You have multiple choices, locations, and formats to choose from. Here’s the best way to handle this step with finesse, practicality, and ease of use.  Starting with your freshly cooked PDF file, do the following.

  1. Create a short list of at least 3 places to keep the info in digital format.  These could be a) your computer, in a nondescript folder, b) on a pen drive or SD Ram card, and c) emailed to yourself as a password protected ZIP archive file.
  2. Yes, an archive. You’ll only have one file in it, and you can always add more, but you need the data encrypted. Any archive tool will do, but I normally use WinRar or 7-Zip, the latter of which is free, and VERY good.
  3. While creating your new archive, save it with that password you’ve chosen, that only YOU can remember, and make sure to click the “encrypt” check box in your archive software.
  4. Hit “Go”, and within seconds, you are done.

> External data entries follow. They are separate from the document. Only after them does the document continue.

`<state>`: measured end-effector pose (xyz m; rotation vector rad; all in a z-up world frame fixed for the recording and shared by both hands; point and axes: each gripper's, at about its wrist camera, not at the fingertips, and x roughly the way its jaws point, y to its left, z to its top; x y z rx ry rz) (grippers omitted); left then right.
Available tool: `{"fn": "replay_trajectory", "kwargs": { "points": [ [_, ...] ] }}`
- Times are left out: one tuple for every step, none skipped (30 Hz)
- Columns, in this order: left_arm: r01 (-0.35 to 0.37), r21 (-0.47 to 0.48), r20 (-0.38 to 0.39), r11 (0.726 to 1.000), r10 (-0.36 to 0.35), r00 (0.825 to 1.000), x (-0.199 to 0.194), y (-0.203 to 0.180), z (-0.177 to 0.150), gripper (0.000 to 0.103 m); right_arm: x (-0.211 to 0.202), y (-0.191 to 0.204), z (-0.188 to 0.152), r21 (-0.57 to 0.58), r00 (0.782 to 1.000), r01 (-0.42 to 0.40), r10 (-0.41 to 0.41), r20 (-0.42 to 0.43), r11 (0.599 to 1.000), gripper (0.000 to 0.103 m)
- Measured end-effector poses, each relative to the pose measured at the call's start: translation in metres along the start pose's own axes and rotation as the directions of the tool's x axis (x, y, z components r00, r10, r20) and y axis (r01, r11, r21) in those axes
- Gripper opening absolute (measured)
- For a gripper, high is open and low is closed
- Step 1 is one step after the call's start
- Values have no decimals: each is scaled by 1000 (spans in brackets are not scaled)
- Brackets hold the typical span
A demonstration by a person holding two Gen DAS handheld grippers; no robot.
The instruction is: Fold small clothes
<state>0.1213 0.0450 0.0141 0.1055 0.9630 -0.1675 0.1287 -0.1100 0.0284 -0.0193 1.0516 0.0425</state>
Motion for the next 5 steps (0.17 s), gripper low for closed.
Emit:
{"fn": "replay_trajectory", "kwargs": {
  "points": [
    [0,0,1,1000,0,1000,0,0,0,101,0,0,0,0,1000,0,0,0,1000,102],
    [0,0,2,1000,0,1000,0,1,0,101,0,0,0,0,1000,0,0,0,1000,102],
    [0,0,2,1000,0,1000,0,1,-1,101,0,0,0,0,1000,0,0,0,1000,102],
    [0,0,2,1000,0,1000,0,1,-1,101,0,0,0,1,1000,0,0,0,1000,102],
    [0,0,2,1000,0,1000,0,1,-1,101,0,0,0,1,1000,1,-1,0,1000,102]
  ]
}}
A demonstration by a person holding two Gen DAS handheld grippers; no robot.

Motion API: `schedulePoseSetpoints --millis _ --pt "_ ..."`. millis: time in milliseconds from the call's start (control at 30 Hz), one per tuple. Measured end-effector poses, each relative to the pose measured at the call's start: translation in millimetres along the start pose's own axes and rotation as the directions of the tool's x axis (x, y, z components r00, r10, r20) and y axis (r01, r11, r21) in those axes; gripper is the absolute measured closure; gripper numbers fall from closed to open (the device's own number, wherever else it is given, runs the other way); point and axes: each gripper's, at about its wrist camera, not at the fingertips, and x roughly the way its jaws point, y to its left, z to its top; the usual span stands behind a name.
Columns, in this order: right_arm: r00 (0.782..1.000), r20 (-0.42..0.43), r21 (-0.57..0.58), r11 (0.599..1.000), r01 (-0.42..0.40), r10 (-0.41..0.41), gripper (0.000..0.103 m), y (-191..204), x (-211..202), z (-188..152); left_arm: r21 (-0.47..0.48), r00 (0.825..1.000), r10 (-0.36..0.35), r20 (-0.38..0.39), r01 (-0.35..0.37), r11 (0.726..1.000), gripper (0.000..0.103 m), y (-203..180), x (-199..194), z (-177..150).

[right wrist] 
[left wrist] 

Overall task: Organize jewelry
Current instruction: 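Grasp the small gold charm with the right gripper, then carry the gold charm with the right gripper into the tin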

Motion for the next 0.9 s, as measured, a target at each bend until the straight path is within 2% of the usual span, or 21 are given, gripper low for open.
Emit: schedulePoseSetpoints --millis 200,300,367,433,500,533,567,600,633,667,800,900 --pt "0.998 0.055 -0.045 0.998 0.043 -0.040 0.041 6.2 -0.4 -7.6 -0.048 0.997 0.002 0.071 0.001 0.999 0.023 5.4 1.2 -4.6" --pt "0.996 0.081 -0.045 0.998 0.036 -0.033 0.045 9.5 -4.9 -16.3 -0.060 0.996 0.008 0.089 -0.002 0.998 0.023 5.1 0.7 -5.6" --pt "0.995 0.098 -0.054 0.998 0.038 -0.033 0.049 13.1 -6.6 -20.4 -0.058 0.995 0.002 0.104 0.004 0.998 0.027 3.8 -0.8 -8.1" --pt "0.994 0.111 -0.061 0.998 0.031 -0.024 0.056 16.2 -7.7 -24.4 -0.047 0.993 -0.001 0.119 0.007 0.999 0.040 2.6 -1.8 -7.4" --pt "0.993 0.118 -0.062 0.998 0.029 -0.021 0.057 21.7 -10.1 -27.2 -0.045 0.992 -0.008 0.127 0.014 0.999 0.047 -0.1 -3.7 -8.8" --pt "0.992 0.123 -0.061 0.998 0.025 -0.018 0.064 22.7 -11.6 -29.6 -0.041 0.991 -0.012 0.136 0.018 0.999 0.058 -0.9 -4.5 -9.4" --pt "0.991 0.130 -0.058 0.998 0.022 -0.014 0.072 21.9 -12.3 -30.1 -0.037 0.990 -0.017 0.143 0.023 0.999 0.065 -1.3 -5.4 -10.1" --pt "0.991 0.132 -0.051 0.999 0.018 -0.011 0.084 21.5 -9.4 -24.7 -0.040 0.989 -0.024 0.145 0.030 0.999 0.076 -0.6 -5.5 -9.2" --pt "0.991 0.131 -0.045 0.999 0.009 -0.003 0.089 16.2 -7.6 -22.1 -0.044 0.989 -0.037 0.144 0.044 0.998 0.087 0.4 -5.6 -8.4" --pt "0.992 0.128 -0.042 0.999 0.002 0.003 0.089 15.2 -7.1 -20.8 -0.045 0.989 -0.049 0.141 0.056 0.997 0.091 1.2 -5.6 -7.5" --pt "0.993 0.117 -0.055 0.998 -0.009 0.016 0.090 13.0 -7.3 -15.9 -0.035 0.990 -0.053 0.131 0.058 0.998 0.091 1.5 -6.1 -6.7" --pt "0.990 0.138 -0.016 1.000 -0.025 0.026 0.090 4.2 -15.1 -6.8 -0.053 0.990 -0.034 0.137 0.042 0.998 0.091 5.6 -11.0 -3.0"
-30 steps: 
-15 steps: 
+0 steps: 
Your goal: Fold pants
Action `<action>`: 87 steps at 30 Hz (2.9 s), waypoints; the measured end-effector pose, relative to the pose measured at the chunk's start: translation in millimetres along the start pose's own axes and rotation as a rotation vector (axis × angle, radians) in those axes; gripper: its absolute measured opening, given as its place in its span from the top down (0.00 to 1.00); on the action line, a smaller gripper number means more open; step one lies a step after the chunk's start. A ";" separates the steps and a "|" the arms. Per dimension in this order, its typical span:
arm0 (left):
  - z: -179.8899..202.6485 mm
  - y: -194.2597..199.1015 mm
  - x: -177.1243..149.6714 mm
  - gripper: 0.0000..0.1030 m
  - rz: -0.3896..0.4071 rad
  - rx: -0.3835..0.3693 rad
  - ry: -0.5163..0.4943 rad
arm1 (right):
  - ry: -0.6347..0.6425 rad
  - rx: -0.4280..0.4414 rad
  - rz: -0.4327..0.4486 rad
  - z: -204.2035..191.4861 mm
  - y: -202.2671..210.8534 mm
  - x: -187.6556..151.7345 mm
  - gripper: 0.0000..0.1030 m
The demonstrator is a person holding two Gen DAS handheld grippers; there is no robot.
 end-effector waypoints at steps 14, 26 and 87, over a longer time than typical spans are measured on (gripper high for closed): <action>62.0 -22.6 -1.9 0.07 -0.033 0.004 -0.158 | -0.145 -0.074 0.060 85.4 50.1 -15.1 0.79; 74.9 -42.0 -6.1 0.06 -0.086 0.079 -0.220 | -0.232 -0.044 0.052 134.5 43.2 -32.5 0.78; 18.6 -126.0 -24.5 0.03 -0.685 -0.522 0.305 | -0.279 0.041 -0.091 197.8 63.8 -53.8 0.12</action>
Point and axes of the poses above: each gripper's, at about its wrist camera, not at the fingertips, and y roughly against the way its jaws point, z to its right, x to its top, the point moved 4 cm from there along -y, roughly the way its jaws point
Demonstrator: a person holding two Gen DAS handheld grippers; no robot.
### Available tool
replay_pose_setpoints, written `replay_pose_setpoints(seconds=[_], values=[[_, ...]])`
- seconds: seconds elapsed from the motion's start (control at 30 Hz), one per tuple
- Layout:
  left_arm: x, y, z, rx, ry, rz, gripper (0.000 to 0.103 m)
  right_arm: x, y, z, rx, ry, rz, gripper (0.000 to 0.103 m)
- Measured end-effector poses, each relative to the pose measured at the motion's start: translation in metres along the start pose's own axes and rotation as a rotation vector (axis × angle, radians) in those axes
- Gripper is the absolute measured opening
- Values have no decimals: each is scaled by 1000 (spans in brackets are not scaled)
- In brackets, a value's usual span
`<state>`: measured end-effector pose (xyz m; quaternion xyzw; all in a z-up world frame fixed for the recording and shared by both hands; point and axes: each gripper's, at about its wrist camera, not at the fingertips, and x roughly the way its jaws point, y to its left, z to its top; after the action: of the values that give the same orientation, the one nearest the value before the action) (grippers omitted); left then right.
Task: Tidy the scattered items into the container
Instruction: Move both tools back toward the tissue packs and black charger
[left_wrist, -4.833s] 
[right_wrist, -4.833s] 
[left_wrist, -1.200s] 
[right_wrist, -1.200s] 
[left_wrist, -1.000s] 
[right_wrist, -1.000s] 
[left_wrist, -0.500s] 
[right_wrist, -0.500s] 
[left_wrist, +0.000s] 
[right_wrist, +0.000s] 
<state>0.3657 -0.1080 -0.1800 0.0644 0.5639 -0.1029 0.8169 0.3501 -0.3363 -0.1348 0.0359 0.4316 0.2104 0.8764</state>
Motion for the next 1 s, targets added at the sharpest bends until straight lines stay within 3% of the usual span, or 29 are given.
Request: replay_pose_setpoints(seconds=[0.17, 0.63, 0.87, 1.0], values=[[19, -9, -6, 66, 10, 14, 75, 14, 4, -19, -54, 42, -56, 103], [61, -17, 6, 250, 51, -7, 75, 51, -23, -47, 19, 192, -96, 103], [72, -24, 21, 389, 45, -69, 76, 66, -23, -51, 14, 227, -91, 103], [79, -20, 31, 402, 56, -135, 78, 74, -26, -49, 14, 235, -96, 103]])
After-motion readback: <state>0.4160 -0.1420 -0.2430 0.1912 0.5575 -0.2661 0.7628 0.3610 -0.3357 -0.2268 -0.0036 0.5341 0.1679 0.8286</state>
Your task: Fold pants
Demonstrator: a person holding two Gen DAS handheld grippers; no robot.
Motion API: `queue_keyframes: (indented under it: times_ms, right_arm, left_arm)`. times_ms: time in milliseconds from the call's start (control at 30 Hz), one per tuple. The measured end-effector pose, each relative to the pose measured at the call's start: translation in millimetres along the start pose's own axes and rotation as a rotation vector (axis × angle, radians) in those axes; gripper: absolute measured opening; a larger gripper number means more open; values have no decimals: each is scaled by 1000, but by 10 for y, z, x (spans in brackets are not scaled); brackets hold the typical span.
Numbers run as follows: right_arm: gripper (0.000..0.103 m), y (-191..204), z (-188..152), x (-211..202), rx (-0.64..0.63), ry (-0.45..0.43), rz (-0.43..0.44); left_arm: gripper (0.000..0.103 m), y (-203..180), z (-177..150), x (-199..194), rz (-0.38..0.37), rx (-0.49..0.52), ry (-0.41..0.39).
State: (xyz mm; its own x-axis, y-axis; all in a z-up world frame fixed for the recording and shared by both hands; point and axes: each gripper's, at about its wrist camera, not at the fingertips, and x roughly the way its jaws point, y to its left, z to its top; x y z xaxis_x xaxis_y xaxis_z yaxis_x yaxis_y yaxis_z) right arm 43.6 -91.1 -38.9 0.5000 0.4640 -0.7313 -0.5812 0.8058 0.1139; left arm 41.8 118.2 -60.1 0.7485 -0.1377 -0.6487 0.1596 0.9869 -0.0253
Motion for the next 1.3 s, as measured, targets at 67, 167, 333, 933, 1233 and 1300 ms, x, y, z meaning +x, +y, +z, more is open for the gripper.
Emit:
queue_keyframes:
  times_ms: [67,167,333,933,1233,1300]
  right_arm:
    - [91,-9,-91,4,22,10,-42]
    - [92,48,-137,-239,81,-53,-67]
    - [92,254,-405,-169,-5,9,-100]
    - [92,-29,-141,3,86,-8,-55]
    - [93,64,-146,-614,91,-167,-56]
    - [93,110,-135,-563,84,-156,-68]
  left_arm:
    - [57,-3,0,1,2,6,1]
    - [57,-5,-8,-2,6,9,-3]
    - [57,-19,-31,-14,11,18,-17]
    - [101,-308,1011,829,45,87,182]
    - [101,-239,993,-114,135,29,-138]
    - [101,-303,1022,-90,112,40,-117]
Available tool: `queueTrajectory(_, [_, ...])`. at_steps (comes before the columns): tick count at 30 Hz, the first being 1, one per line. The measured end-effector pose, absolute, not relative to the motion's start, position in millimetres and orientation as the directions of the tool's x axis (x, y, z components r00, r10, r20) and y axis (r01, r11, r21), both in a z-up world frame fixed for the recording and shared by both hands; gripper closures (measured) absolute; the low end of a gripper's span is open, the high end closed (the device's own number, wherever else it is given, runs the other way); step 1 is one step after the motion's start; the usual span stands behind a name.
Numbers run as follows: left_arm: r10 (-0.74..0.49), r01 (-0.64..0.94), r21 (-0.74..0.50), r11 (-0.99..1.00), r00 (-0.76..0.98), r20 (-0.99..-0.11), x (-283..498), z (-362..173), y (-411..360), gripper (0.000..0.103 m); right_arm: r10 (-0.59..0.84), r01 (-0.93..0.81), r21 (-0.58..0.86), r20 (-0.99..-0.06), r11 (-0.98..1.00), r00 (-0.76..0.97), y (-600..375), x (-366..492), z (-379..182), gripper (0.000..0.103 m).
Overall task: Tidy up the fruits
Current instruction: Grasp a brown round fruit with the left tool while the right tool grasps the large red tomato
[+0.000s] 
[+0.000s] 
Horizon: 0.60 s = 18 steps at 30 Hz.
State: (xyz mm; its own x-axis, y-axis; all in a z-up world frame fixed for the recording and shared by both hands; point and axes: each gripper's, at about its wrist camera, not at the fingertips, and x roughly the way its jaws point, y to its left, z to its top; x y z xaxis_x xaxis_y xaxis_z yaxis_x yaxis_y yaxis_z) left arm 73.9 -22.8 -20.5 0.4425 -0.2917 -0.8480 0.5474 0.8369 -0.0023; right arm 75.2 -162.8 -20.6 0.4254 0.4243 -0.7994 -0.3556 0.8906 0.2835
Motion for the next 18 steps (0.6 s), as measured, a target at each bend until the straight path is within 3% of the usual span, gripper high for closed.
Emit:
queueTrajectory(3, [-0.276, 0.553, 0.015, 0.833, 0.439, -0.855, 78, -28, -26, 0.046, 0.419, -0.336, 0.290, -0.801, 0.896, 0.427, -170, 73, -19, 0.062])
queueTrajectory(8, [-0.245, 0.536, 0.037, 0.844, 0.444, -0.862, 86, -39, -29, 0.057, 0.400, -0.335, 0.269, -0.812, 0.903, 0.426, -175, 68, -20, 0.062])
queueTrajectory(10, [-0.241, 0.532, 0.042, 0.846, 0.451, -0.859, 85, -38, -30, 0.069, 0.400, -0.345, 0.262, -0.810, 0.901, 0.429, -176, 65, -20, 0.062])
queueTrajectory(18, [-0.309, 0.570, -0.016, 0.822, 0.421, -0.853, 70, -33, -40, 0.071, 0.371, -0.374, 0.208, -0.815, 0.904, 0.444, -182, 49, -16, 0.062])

Now, move the file to at least TWO physical devices, such as an SR Ram card, a micro-SD Ram card, a thumb/pen USB drive, or any of a thousand possibilities, as well as send a copy to yourself via your favorite online email service. A reminder here that your file MUST be encrypted and password protected to maintain its lock on your most precious life information.

Personally, I go with a 16 gig pen drive, and a 32 gig SD Ram card, with backup on my 4 gig micro-SD Ram chip. Any of these three devices can be located literally ANYWHERE, in your clothing, your car, your home, briefcase, or even jewelry. Do some searches on Amazon for “creating hiding places” and look for any and every idea you can think of as possible stowaway locations for your digital life.

The most practical, for me, is the pen drive, with for secondary backup my 32 gig chip which I use in both my digital 16 megapixel digital camera, and my Canon HD video camera, both of which use SD Ram for storing new images and videos. The files on these chips can be accessed like any other storage device, using your standard My Computer or similar file manager and nearly every laptop or computer these days has a SD RAM slot built in for moving your data from your cameras to your work computer. Heck, even most tablets have this tech as well.

When that inevitable day occurs that your wallet goes missing, forever….you’ll look back at this moment…right now…and say one of two thing….”no problemo” or “oh shit”. To get to the correct answer, act now, and get started in backing up your wallet.

Start now to make sure you are staying prepared.